Такого мы еще не видели.
— Вы помните...— говорил он, и голос его, густой и низкий, обволакивал зал.— Вы все, конечно, помните...— Голос его расплывался, угасал. И было странное чувство: он обращался ко всему залу, а казалось, будто перед ним только мы. Будто во всем театре только он и мы — трое...
— Друг мой, друг мой, я очень и очень болен...— говорил он печально. И я чувствовал, что из нас троих остался я один.
— Дай, Джим, на счастье лапу мне...— просил он. И я готов был все отдать, все раздарить, все сделать для кого-то, кого я не знаю, но кому зябко и сиро, кому одиноко живется на свете...
Такого мы еще не слышали.
Мы вообще не слышали, чтобы так читали стихи. То есть, чтобы их не читали , как читают афиши, газетные объявления и т.п. и как было принято читать в те годы стихи, не отличая их от прозы и отчего-то называя это хорошим вкусом и реализмом, а — врастяжку, почти нараспев. К этой манере нужно было привыкнуть. И тогда самые обыкновенные, стертые, бесцветные слова наливались красками, становились звучнее и как бы увесистей. В стихах, которые мы слышали в тот вечер, они напоминали не прошедшие множество рук пятаки, а золотые, первородные, но знающие чекана слитки...
Стояла долгая, сухая астраханская осень. В небе висели звезды, крупные, как спелые яблоки. Мы шли из театра, ошеломленные, растерянные. Землетрясение, сказал я?.. Скорее надо было сказать — «неботрясение», если бы это не звучало так вычурно... Нам казалось, привычное равновесие в мире нарушено, кто-то тряхнул небеса — и звезды падают, сыплются нам под ноги, устилая землю. А мы идем и давим их подошвами.
— Дор-р-рогие мои, хор-рошие!..— повторяли мы без конца, обращаясь друг к другу, и к глухим, затворившим ставни домам, и к деревьям с полуоблетевшей листвой, и к еще светившим кое-где фонарям, и ко всему необъятному, неоглядному миру, лежащему там, в темноте, жаждущему ласки и утешения...
Недели две после концерта мы не могли прийти в себя.
Не могли заниматься, отсиживать положенные уроки. У нас был свой секрет, своя тайна. Встретясь глазами, мы тут же понимали ее. И уходили — куда-нибудь в степь, за город, или на берег Канавы или Кутума, или — на худой конец — в Братский сад. Среди серой, увядшей степи, у медленной, по-осеннему прозрачной воды, в безлюдных аллеях, наполненных тихим шелестом, хорошо думалось. И казалось, что Есенин писал в своих стихах о том самом, что гнетет и мучит меня: о быстротечности жизни, о неизменном и неизбежном ее конце — для всего, что когда-то росло, цвело, благоухало... Правда, у Есенина было еще и другое — острый и горький восторг перед жизнью, любовь к любым ее проявлениям, ощущение безмерной ее ценности... Но не это было в ту пору главным для нас.
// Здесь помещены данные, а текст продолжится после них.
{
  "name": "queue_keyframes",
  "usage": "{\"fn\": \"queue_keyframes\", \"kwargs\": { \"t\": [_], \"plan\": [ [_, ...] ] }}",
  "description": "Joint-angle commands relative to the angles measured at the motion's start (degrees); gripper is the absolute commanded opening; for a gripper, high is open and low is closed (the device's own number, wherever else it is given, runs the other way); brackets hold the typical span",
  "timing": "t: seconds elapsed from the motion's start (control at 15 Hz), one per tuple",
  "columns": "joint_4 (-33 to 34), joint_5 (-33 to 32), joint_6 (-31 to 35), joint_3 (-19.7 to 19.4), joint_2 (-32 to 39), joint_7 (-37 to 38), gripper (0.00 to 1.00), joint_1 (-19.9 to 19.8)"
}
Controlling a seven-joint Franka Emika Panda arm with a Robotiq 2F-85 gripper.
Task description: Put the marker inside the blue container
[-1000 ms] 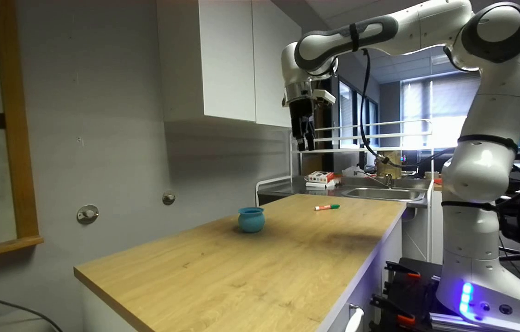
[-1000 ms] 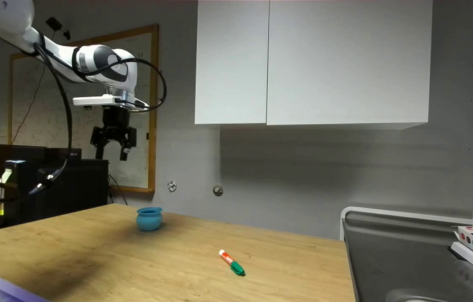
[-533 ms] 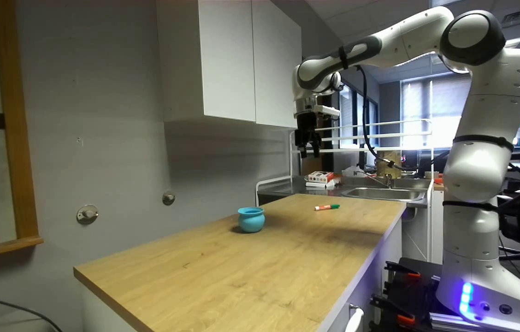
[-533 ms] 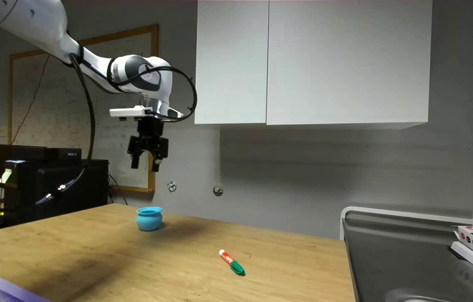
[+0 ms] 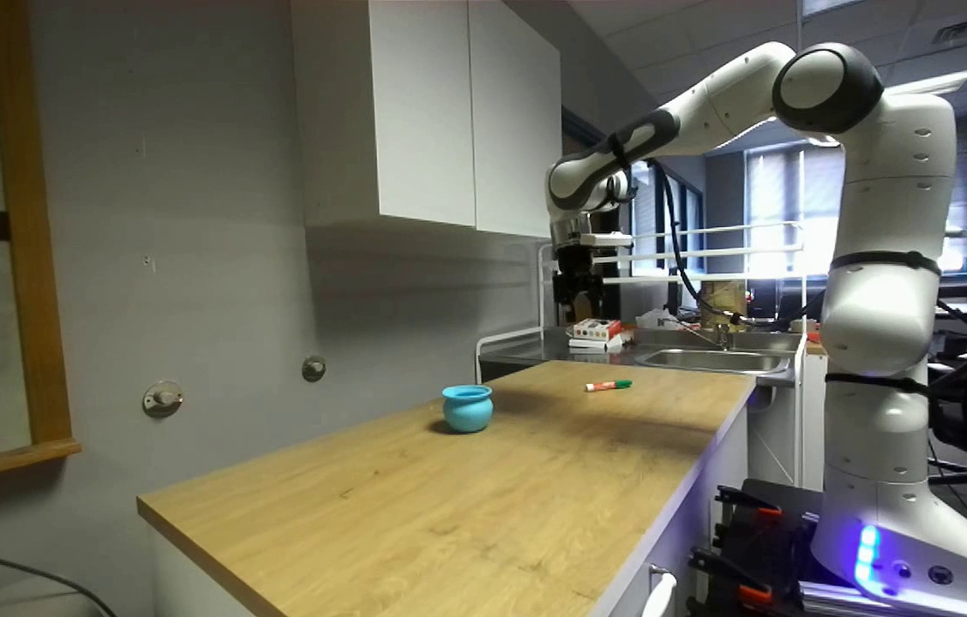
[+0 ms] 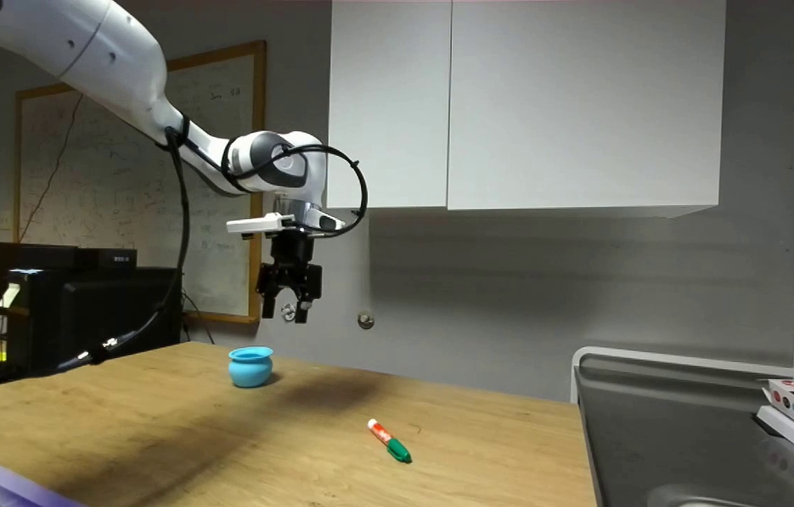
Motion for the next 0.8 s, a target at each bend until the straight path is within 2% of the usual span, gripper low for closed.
{"fn": "queue_keyframes", "kwargs": {
  "t": [0.0, 0.27, 0.47, 0.73],
  "plan": [
    [2.1, -9.3, -1.9, -0.4, 5.4, 1.5, 1.0, -1.2],
    [1.9, -15.5, -1.0, -2.6, 10.1, -0.2, 1.0, -2.9],
    [2.2, -12.8, 1.4, -3.6, 13.5, -5.4, 1.0, -4.2],
    [3.1, -9.9, 4.9, -3.0, 16.5, -15.1, 1.0, -5.1]
  ]
}}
— До свиданья, друг мой, до свиданья...— говорили мы напоследок, с грустной усмешкой прощаясь где-нибудь на углу. И — встречаясь: — Ты жива еще, моя старушка?.. И — уславливаясь о встрече: — Я приду, когда раскинет ветви по-весеннему наш белый сад...
Однако жить щемящей печалью есенинских стихов долгое время мы не могли. При встречах и на прощанье мы продолжали обмениваться теми же строками, но сокровенный смысл из них выветрился. Новенький голубой томик Есенина, с величайшей осторожностью выдаваемый в читальном зале, вновь оттеснился Маяковским. Разворачивайтесь в марше!.. Словесной не место, кляузе!.. Мы помнили о Есенине, но сердца наши стучали в прежнем ритме.
Мы были однолюбами. Мы не могли предать Маяковского. Мы спорили о нем в школе и дома. Многие его не принимали. Не понимали. Страшились. Защищать и пропагандировать его мы считали своим долгом (чуть не сорвалось: «революционным...»). Провинция, как и в прежние времена, оставалась консервативной. Она вприщур наблюдала за полыхавшими в отдалении фейерверками, за слепящими вспышками бенгальских огней. Она не верила новым именам и продолжала по старинке читать Пушкина, Некрасова, Толстого...
Бывало, во время вечернего чаепития я бросался в атаку, держа однотомник Маяковского в руках, а чаще, впрочем, полагаясь на свою память.
Как вы смеете называться
поэтом
и, серенький,
чирикать, как перепел ?..—
— читал я взахлеб, и бабушка, тетя Муся, Виктор Александрович — все слушали меня, отодвинув стаканы с недопитым, стынущим чаем, а если кто-то из них и решался помешать ложечкой, то делал это осторожно, чтобы не зазвенеть.